TASK BRIEF: Exclude the images, then return every line below exactly as written.
--- STORED DATA Enclosed Below ---
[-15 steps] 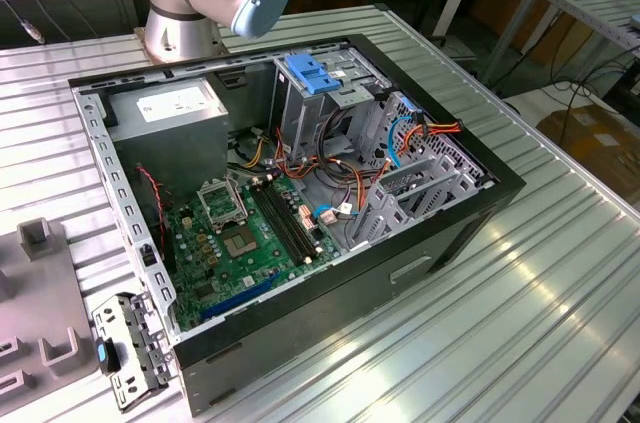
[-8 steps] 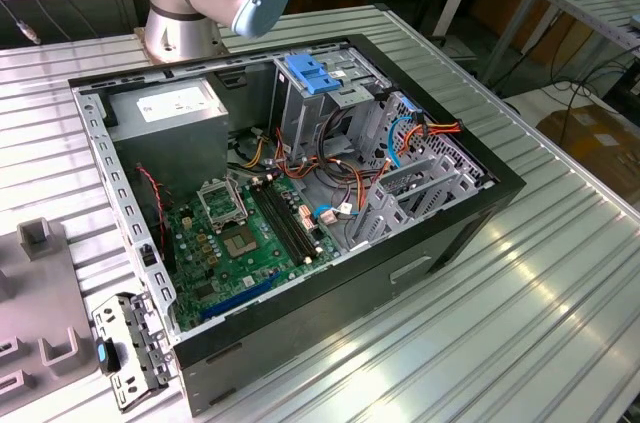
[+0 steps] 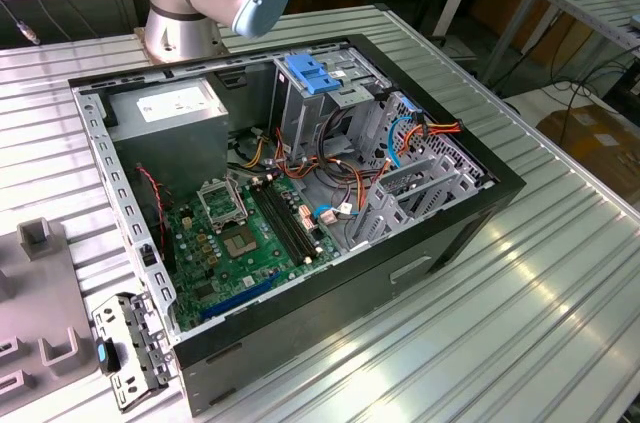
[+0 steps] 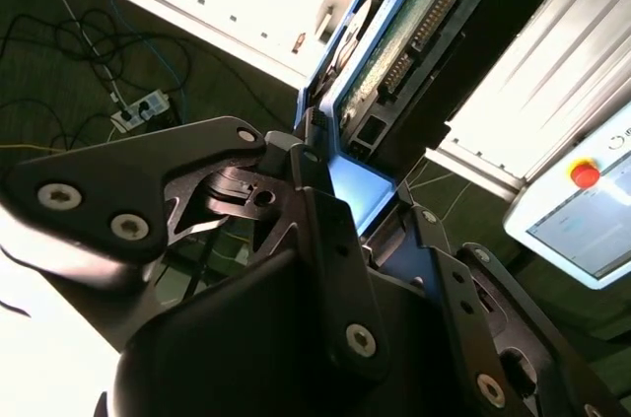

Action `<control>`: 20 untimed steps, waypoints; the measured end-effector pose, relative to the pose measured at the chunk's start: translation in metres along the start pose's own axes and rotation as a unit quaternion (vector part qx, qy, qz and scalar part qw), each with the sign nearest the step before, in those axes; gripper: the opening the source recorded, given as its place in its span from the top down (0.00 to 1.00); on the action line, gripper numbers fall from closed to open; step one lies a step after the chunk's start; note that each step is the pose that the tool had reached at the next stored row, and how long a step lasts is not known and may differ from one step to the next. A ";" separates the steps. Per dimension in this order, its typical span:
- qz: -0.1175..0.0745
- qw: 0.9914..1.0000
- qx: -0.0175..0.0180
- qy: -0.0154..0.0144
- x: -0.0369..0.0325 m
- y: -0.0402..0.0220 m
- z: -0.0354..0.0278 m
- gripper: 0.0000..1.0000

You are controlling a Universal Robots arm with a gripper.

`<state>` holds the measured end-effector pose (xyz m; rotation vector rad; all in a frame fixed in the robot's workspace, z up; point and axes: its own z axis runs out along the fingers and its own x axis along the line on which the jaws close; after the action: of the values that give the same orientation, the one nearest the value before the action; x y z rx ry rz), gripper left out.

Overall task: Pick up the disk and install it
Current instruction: 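Pick up the disk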

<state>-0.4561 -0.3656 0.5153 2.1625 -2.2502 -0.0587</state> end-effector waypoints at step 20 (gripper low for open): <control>0.000 1.000 0.000 0.000 -0.0005 -0.0144 -0.0005 0.63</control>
<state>-0.4417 -0.3656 0.5152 2.1626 -2.2502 -0.0586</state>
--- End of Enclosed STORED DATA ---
OUTPUT FOR THIS EXERCISE:
[-15 steps] 
[-8 steps] 
[+0 steps] 
[+0 steps] 

Action `<control>`: 20 untimed steps, waypoints; the measured end-effector pose, relative to the pose measured at the chunk's start: translation in metres along the start pose's own axes and rotation as a unit quaternion (vector part qx, qy, qz and scalar part qw), each with the sign nearest the step before, in those axes; gripper: the opening the source recorded, given as its place in its span from the top down (0.00 to 1.00); on the action line, gripper numbers fall from closed to open; step one lies a step after the chunk's start; note that each step is the pose that the tool had reached at the next stored row, and how long a step lasts is not known and may differ from one step to the next. A ";" separates the steps. Per dimension in this order, its typical span:
- qz: -0.1175..0.0745
- qw: 0.9914..1.0000
- qx: -0.0175..0.0180
- qy: -0.0154..0.0144
- x: -0.0369..0.0325 m
- y: -0.0402..0.0220 m
- z: -0.0354..0.0278 m
- gripper: 0.0000..1.0000

You are controlling a Universal Robots arm with a gripper.

`<state>` holds the measured end-effector pose (xyz m; rotation vector rad; all in a frame fixed in the robot's workspace, z up; point and axes: its own z axis runs out along the fingers and its own x axis along the line on which the jaws close; after the action: of the values that give the same orientation, the one nearest the value before the action; x y z rx ry rz), gripper left out.

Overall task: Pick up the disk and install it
Current instruction: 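Pick up the disk
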
<state>-0.4561 -0.3656 0.5153 2.1625 -2.2502 -0.0587</state> end-effector waypoints at step 20 (gripper low for open): <control>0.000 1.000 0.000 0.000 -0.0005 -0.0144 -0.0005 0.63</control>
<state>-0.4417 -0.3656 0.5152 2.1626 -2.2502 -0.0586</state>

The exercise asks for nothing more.